Логика логикой, но человек живет еще и надеждой…
— Не слушайте его, — нашелся «умный» голос на «галерке». — Очередное надувательство… Нас кинули, господа! Так что же нам, подыхать, веря в чужую болтовню?!
Фонтан ругательств возобновился. Снова засвистели камни.
Прикрываясь тюками с чем-то мягким, несколько человек уперлись в проволоку, которая начала гнуться и растягиваться.
— Отойди!!!
Автоматная очередь пропахала борозду у границы ограждения, задев чью-то выдвинувшуюся на закрытую территорию ногу.
— Убийцы! — завопили в толпе.
«Я не хочу стрелять… я не хочу…» — Артуру казалось, что еще немного — и сознание покинет его.
Напарник дал вторую очередь, но уже и угроза смерти не могла остановить отчаявшихся людей — выстрелы только прибавили им ярости.
— Эти сволочи еще и стреляют!
— Да бить их надо!
На минуту взгляд Артура снова выхватил из толпы фурию с младенцем — она все еще толкалась в передних рядах, но, видно, сорвала голос, поскольку из открывающегося рта доносились только неразборчивые звуки.
«А ведь они нас убьют, — понял он, скользнув взглядом по толпе. — Как пить дать — убьют…»
Как ни странно, эта перспектива пугала его не больше, чем необходимость перейти от угроз к действиям.
— Все, — негромко признался напарник, — больше я терпеть не намерен. Сами напросились…
Дуло его автомата опустилось ниже и нацелилось на людей.
До боли закусив губу, Артур последовал его примеру.
«Я не хочу!»
Проволока лопнула с почти струнным треском. Артур напрягся и… Неожиданно наступила тишина.
Люди стояли перед прорванным заграждением, сосредоточенно вглядываясь куда-то ему за спину.

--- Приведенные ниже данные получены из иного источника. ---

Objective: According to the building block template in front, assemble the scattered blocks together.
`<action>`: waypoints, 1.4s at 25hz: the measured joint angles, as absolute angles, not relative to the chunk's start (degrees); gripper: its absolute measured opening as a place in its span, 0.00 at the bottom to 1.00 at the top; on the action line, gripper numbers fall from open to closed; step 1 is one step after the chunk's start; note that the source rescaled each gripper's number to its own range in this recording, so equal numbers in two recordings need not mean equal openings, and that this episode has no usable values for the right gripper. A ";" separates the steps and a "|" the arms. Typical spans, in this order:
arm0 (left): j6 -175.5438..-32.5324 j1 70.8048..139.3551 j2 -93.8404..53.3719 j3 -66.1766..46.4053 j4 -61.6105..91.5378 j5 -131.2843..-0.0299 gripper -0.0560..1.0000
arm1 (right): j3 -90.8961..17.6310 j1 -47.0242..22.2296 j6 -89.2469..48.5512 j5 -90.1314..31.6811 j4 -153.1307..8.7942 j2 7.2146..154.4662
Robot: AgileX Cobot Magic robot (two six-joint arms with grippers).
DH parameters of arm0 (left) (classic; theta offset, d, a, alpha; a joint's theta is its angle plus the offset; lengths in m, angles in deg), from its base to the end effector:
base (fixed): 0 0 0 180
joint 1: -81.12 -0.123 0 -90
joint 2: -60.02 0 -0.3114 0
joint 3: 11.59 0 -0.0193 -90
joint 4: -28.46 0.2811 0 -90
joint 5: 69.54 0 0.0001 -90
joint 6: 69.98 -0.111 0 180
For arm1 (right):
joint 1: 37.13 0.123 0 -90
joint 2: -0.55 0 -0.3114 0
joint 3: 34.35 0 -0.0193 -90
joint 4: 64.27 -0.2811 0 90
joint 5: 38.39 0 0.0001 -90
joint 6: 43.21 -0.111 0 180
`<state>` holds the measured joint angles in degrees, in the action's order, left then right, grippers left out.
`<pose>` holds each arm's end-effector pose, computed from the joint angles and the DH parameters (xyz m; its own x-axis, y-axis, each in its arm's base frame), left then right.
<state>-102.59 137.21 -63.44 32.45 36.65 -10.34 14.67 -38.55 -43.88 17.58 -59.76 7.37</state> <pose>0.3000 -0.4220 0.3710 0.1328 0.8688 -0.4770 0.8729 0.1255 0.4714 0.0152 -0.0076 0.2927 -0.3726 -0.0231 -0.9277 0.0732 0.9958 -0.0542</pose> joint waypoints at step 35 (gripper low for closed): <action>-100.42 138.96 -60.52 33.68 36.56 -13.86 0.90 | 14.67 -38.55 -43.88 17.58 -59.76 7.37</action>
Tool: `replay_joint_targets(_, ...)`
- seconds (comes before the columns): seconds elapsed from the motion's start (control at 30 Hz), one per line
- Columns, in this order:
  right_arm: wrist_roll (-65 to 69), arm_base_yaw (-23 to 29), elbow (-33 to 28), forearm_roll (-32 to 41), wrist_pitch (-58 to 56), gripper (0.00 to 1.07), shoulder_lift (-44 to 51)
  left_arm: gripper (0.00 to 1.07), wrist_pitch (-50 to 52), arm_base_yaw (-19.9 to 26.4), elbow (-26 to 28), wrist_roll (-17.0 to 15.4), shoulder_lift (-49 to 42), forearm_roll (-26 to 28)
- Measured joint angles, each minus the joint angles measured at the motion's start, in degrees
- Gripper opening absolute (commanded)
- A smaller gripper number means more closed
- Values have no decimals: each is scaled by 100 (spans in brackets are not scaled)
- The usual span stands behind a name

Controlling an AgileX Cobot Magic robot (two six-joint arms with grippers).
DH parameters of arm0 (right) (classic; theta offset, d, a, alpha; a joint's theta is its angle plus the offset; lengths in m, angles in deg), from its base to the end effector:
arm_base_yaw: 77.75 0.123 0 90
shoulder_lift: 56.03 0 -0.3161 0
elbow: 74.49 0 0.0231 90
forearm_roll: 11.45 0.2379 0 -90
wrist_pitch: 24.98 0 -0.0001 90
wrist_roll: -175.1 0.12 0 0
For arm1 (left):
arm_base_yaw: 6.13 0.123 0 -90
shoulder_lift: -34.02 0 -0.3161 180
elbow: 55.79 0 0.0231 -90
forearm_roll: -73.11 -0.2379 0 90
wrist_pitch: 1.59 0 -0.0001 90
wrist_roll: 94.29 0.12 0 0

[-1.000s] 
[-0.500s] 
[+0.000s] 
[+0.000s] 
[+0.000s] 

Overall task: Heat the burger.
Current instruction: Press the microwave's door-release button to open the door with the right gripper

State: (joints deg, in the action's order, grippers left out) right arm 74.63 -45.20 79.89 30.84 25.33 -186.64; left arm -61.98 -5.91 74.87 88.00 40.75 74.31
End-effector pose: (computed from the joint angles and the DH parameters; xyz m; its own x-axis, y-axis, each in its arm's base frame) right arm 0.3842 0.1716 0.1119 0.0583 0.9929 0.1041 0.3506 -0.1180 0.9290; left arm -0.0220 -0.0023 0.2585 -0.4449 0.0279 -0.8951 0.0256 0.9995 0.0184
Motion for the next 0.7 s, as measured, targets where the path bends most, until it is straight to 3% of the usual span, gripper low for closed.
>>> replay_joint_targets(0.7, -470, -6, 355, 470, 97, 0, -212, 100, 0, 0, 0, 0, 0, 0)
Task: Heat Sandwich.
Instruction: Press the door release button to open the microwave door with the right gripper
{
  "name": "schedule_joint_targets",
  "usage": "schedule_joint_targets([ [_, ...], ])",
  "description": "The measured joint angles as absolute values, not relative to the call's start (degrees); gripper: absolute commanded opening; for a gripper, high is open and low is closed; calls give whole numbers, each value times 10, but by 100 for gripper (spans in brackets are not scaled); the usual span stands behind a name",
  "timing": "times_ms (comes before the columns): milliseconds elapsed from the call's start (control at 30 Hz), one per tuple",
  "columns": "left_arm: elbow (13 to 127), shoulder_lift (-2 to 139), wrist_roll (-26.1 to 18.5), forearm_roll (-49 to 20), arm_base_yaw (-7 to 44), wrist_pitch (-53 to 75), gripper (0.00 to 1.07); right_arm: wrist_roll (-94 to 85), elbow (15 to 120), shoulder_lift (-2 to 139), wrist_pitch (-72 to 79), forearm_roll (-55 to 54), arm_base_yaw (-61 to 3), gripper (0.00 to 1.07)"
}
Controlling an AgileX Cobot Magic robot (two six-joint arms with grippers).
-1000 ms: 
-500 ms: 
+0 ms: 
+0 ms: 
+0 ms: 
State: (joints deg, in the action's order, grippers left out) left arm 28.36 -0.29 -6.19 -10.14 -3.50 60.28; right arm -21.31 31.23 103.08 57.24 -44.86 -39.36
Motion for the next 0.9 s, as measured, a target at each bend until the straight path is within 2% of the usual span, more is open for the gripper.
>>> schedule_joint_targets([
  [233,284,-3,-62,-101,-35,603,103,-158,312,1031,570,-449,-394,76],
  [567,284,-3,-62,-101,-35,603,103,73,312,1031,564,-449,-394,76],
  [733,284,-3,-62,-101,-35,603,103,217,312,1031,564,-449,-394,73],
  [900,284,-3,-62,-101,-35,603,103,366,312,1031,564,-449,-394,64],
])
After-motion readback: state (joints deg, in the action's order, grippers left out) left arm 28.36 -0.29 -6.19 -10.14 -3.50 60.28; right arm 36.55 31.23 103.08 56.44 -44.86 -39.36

«Я просто схожу с ума», — с неожиданным облегчением пришел к выводу Артур, выпуская автомат из рук (сумасшедшего не должны были осуждать за это). Но беженцы, секунду назад готовые разорвать его в клочья, не спешили — стояли и смотрели, ожидая неведомо чего, и до Артура начало доходить, что позади действительно что-то происходит.
Не веря себе, он медленно повернул голову. В нескольких метрах от него стоял джип цвета хаки, а к ограждению легкой натренированной походкой приближался человек, знакомый уже многим по телевизионным передачам.